REID: My name is Devon Reid.  I’m running for alderman in the 26th ward.  I’m 18, I’m at Wright College.  I’m studying to be a high school history teacher.

Reid is standing in the community room of the public library in Humboldt Park where he’s set out some literature.

He hands me a flyer and says he knows there’s a mistake.

His bullet point on using Tax Increment Financing to support schools.

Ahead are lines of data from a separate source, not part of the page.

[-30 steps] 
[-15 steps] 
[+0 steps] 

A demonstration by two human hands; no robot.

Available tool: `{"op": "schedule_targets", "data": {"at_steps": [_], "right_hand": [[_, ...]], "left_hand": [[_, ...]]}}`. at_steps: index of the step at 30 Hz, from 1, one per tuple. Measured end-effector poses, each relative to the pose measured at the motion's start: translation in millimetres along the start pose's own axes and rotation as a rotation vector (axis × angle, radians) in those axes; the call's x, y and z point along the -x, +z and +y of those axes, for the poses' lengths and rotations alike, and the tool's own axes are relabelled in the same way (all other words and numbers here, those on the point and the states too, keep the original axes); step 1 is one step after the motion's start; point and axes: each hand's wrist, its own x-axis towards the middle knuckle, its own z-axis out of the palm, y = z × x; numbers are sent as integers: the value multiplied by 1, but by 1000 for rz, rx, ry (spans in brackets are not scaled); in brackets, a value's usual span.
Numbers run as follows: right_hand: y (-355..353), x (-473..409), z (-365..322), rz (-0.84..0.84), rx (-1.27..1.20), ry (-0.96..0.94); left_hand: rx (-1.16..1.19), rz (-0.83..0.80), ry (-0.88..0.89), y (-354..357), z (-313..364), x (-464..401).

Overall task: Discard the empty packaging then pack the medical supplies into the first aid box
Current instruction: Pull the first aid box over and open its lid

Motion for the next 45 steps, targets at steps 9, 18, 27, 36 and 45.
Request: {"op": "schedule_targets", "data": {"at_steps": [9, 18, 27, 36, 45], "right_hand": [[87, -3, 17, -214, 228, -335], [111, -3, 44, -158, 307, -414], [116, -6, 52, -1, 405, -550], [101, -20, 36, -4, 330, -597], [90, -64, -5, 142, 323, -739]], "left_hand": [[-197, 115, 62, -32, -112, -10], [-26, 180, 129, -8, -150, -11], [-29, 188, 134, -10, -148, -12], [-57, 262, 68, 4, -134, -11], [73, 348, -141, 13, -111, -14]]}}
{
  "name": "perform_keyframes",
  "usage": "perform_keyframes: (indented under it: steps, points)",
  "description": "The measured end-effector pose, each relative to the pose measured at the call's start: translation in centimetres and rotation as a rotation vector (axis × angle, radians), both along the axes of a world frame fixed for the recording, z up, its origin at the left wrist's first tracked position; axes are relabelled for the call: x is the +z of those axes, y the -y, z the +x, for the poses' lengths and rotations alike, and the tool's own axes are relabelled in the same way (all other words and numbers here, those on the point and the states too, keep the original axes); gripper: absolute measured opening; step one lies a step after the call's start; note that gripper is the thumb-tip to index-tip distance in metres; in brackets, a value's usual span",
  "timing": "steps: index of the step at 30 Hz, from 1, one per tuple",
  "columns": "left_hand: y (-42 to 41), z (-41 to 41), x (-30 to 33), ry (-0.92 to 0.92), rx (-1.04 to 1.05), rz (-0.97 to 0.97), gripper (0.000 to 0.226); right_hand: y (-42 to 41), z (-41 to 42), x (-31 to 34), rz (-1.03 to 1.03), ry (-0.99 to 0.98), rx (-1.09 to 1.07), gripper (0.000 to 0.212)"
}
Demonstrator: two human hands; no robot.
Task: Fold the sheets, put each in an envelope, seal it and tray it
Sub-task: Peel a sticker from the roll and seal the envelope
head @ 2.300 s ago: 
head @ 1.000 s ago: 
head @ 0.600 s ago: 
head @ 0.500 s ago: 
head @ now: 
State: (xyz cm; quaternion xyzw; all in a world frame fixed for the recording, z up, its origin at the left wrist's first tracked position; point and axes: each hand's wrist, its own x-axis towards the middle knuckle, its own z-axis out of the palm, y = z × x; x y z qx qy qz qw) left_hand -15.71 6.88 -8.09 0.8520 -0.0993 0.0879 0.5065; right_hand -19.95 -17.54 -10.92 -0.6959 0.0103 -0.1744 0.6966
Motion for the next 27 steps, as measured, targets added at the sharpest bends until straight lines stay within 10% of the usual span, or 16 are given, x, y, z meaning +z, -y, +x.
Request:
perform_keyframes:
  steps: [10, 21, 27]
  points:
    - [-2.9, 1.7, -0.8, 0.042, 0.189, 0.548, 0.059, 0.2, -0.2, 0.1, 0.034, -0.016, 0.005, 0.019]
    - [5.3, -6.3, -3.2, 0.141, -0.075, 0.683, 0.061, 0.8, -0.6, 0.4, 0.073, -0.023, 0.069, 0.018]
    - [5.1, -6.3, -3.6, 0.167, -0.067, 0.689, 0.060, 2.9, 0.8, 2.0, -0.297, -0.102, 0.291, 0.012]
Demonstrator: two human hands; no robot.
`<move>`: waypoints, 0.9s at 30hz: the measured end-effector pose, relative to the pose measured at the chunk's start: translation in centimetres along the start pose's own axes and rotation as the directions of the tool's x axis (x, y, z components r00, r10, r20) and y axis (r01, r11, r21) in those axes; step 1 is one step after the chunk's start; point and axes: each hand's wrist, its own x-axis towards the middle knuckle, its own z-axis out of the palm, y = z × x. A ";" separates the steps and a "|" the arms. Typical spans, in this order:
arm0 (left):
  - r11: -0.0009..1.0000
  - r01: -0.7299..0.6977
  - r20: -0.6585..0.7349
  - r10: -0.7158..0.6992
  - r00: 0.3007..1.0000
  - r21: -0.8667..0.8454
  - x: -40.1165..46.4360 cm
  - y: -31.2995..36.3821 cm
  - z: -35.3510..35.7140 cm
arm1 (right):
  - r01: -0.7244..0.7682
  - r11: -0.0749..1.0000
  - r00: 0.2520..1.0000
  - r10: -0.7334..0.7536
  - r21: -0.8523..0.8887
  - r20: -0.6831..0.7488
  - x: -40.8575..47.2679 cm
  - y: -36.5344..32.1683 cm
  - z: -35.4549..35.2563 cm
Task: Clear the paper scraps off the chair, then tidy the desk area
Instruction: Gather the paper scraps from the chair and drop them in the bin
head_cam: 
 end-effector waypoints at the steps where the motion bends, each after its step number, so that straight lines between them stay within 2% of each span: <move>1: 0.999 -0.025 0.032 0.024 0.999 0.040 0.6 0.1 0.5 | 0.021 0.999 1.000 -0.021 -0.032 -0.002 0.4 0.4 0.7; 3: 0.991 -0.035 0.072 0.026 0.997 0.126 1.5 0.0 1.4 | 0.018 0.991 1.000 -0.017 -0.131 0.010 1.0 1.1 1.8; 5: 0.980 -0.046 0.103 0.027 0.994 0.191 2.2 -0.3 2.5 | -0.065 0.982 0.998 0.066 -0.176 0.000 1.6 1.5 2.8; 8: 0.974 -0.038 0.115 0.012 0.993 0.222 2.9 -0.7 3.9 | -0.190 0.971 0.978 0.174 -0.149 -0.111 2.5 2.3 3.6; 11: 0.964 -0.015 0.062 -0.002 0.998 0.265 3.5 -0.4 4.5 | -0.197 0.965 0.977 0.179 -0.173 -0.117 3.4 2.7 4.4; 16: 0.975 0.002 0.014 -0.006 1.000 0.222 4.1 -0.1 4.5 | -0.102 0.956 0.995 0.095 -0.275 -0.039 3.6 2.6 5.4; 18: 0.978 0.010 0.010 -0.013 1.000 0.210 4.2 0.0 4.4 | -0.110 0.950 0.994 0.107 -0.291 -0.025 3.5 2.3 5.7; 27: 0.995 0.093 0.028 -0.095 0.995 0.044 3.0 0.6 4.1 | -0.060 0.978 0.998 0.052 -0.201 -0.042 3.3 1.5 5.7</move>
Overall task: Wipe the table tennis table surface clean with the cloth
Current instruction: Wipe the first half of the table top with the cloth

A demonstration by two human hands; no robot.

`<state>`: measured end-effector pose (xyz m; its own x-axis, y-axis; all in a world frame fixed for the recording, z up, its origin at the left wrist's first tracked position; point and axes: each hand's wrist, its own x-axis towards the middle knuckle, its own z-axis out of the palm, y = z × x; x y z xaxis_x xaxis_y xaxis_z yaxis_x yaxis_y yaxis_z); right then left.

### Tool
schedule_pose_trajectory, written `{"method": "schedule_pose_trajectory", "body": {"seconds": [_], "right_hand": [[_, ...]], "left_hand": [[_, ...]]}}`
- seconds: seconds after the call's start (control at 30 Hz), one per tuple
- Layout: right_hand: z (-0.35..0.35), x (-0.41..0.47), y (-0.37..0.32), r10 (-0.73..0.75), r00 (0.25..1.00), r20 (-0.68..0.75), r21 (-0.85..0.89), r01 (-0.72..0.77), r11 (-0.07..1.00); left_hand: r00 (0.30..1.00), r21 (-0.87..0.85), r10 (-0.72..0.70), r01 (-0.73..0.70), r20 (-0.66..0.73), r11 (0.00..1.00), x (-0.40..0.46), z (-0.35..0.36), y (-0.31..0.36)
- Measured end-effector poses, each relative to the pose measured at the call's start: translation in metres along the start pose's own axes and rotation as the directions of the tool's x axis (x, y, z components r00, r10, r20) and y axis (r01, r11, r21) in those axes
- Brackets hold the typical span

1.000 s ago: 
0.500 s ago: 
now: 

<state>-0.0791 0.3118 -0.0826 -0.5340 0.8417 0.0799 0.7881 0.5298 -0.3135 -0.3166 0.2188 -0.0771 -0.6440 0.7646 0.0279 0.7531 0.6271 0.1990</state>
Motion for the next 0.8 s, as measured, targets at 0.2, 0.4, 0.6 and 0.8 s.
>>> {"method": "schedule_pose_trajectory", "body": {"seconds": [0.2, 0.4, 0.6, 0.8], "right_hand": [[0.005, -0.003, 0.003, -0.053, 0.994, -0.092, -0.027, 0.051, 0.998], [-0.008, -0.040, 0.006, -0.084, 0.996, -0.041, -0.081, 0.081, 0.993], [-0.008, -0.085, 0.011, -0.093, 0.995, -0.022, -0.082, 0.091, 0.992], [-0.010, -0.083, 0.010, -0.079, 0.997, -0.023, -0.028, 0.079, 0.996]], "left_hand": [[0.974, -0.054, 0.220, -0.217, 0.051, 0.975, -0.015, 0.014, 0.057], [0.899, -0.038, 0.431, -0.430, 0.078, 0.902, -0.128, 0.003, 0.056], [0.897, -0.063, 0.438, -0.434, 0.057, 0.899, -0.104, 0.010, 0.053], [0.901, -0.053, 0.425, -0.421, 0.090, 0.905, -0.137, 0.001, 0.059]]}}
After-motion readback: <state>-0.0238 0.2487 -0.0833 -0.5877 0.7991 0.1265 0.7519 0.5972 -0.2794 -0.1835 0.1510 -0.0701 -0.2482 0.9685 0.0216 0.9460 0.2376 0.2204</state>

It’s listed twice.

But Reid doesn’t want to waste all the copies he’s made so all the flyers will be put in mailboxes.

He stands at the front of the room ready to make his pitch to voters but no one shows up.

It doesn’t seem to phase him though because of the time he’s spent out in the ward.

REID: I always get a very positive response.  A lot of people are tired of the way things are going here in Chicago and in the ward.

Reid looks down at a map of the ward and shows me where he’s been focussing his time.

REID:  In areas like the 19th precinct, that’s a very progressive area.  There’s a green party candidate that ran for state senator in 2010 and he got 40 percent of the vote in the 19th precinct, the 34th, the 51st, and those all have very high voter turnout.  Those are some of the highest in the ward and they’re very progressive apparently if they’re voting for a green party candidate.

Reid is hoping some of those voters will be more inclined to vote for him rather than a well-established politician like Maldonado.

Maldonado was a Cook County commissioner for 15 years before being appointed to the City Council by Mayor Richard Daley in 2009.

Maldonado has $200,000 to spend while Reid has a little more than $3,000 in cash and in kind contributions.

Reid says most of his financial support actually comes from the foster family that he’s lived with for the last 5 years after his grandmother died.

Despite Maldonado’s huge advantage in the race, perhaps because of it, he’s been unwilling to engage Reid.

For example, at a candidate’s forum in January sponsored by the Organization of Palmer Square, Maldonado told organizers he wouldn’t speak to the crowd with Reid in the room.

REID: And so he asked them to make me leave for him to speak and they politely brought me over to the side and told me that they did want him to speak and if I’d just step outside of the room and then I can come back in after he’s done talking.  I didn’t want to cause a huge scene and I didn’t want to seem unprofessional so I went ahead and walked out of the room.  Maldonado stepped to the front and then they closed the door because I couldn’t even see him speak.

Maldonado did not return calls for this story and in fact, things got a little weird as I sought an interview.

A woman who answered the phone at his campaign office even hung up on me, twice.

When I stopped by the office, another volunteer, Chris Johnson, who had taken a message by phone earlier in the day, said he’d pass another message on to Maldonado, but said they were pretty busy and he wasn’t sure the message would get through.

And he insisted there was no one else I should talk to about getting an interview.

BARNES: My name is Bruce Barnes and I have stumbled into the position of being Devon Reid’s campaign manager.

Barnes met Reid when Reid was going door to door around the neighborhood collecting petitions to get on the ballot.

Barnes says he was immediately impressed and he’s been helping ever since and he says whatever happens on Tuesday, the campaign has already had an impact.

BARNES: We had an alderman that was appointed by the mayor that we hadn’t heard from the entire time he had been an alderman and as soon as he got word that Devon was on the ballot, in a one month period we got four or five different flyers in the mail and we had people knocking on our doors and his signs went up all over the neighborhood.

Back at the library, standing in an empty room Reid says there probably is a correlation between how many people showed up for his forum and how many will vote for him.

But he says win or lose, this won’t be his last time running for office.

He gathers up his flyers, errors and all, and heads out to a carefully chosen precinct to talk to some more voters.